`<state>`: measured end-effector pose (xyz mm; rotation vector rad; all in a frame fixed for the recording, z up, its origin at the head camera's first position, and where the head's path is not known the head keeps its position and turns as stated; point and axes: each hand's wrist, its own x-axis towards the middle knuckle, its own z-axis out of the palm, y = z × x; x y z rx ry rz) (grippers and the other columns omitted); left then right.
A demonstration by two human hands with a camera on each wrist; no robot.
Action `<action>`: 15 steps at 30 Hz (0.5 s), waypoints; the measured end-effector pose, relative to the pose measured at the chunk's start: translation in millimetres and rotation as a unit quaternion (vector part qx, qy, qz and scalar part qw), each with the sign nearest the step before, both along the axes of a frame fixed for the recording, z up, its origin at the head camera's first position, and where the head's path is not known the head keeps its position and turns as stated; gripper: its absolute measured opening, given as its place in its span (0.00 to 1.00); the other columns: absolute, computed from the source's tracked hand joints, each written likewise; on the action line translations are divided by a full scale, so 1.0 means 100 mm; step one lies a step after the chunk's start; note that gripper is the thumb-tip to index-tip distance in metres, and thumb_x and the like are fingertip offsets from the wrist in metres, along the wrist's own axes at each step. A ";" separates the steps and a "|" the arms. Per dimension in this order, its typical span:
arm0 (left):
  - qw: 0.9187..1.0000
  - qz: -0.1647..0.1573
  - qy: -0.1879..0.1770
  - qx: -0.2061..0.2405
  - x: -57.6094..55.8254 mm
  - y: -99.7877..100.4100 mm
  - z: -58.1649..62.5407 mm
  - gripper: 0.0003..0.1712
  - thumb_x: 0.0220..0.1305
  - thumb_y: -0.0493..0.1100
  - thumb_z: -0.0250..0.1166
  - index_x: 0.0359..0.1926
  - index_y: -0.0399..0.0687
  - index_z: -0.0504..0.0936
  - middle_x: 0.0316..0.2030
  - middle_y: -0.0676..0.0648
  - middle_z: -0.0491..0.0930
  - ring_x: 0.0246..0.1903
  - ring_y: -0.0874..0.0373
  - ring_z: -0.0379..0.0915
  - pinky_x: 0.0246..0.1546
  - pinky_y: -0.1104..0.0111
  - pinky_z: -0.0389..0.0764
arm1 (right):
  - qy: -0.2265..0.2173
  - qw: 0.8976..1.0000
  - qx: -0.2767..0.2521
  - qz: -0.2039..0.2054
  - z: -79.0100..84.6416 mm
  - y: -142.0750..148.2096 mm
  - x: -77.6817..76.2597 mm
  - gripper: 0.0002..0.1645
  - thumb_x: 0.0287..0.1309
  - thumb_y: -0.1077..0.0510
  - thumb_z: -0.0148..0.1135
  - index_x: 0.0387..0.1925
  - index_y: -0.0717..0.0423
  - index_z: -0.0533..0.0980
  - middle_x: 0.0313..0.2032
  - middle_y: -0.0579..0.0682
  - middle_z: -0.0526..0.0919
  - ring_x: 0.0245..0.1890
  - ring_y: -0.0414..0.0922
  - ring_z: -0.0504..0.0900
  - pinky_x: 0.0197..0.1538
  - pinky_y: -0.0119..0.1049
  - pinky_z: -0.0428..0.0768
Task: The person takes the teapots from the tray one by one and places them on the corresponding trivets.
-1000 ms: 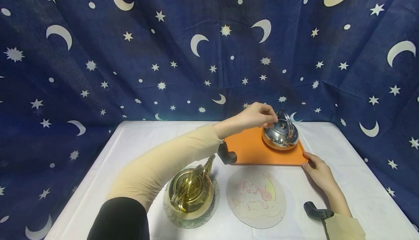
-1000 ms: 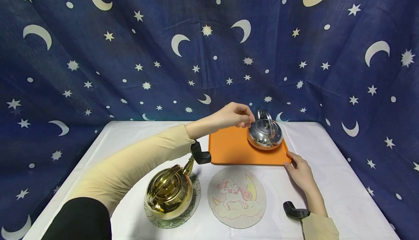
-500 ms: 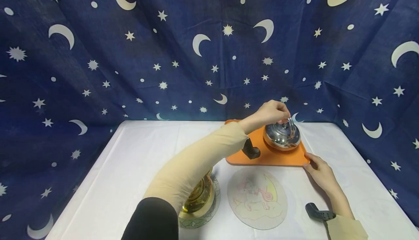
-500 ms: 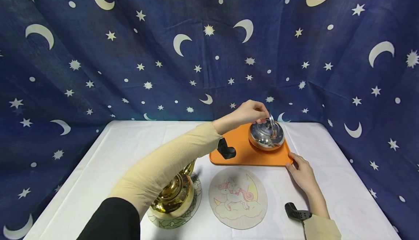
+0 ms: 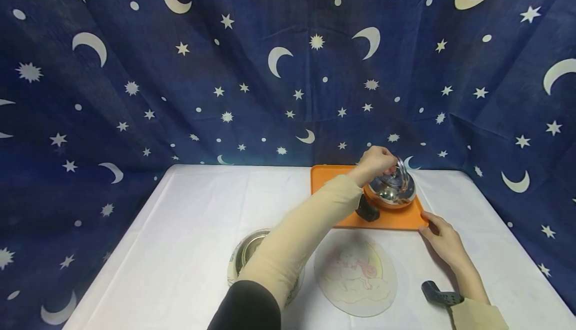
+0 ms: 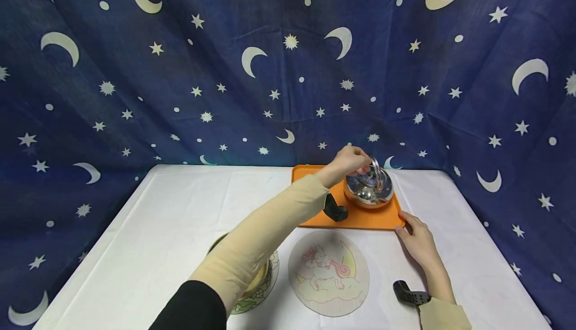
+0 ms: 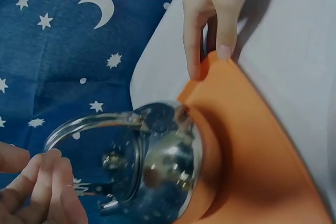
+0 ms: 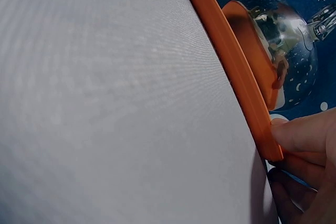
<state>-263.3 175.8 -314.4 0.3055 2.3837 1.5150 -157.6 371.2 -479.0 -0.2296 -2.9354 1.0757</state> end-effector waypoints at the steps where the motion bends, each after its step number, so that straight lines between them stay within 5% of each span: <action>1: 1.000 0.007 -0.014 0.015 0.01 0.01 -0.02 0.08 0.65 0.39 0.59 0.31 0.41 0.80 0.32 0.43 0.86 0.34 0.53 0.83 0.33 0.68 0.80 | 0.000 1.000 -0.001 0.000 0.00 0.00 0.00 0.34 0.71 0.53 0.46 0.68 0.71 0.56 0.67 0.75 0.57 0.66 0.73 0.55 0.64 0.66 0.59; 8: 0.991 0.055 -0.070 0.097 0.04 0.10 -0.16 0.05 0.64 0.36 0.59 0.31 0.40 0.78 0.36 0.38 0.86 0.40 0.47 0.84 0.43 0.60 0.82 | 0.004 1.000 -0.001 -0.002 -0.01 -0.02 0.00 0.33 0.70 0.54 0.46 0.68 0.71 0.57 0.66 0.75 0.58 0.66 0.73 0.56 0.63 0.66 0.60; 15: 0.964 0.123 -0.109 0.210 0.09 0.22 -0.33 0.03 0.60 0.35 0.63 0.36 0.42 0.79 0.36 0.41 0.86 0.41 0.47 0.84 0.49 0.56 0.81 | 0.002 1.000 -0.004 0.002 0.00 -0.01 0.00 0.33 0.71 0.54 0.46 0.68 0.71 0.56 0.66 0.75 0.58 0.66 0.73 0.56 0.64 0.66 0.60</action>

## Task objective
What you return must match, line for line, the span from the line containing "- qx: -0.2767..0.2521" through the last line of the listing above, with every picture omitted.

## Solution
  - qx: -0.2767..0.2521
  - qz: -0.2039..0.2054
  - z: -79.0100..84.6416 mm
  - y: -142.0750..148.2096 mm
  - x: -77.6817..76.2597 mm
  - gripper: 0.0002..0.1645
  - thumb_x: 0.0287..0.1309
  - thumb_y: -0.1077..0.0510
  - thumb_z: -0.0148..0.1135
  - index_x: 0.0387..0.1925
  - index_y: -0.0717..0.0423
  - index_z: -0.0533..0.0980
  - middle_x: 0.0313..0.2032
  - middle_y: -0.0579..0.0682
  - middle_z: -0.0526..0.0919
  - ring_x: 0.0245..0.1890
  - ring_y: -0.0414..0.0922
  - ring_z: -0.0504..0.0900
  - pinky_x: 0.0197..0.1538
  - pinky_y: -0.0119..0.1049
  - pinky_z: -0.0428..0.0768
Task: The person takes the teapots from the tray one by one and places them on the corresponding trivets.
-1000 ms: 
-1000 ms: 
-500 ms: 
-500 ms: 
+0 ms: 
+0 ms: 
+0 ms: 
+0 ms: 
<state>-263.3 175.8 -314.4 0.3055 2.3837 1.5150 -157.6 371.2 -479.0 -0.2296 -2.9354 1.0757</state> end-effector waypoints at the steps where the motion bends, each after its step number, so that straight lines between them stay within 5% of each span: <action>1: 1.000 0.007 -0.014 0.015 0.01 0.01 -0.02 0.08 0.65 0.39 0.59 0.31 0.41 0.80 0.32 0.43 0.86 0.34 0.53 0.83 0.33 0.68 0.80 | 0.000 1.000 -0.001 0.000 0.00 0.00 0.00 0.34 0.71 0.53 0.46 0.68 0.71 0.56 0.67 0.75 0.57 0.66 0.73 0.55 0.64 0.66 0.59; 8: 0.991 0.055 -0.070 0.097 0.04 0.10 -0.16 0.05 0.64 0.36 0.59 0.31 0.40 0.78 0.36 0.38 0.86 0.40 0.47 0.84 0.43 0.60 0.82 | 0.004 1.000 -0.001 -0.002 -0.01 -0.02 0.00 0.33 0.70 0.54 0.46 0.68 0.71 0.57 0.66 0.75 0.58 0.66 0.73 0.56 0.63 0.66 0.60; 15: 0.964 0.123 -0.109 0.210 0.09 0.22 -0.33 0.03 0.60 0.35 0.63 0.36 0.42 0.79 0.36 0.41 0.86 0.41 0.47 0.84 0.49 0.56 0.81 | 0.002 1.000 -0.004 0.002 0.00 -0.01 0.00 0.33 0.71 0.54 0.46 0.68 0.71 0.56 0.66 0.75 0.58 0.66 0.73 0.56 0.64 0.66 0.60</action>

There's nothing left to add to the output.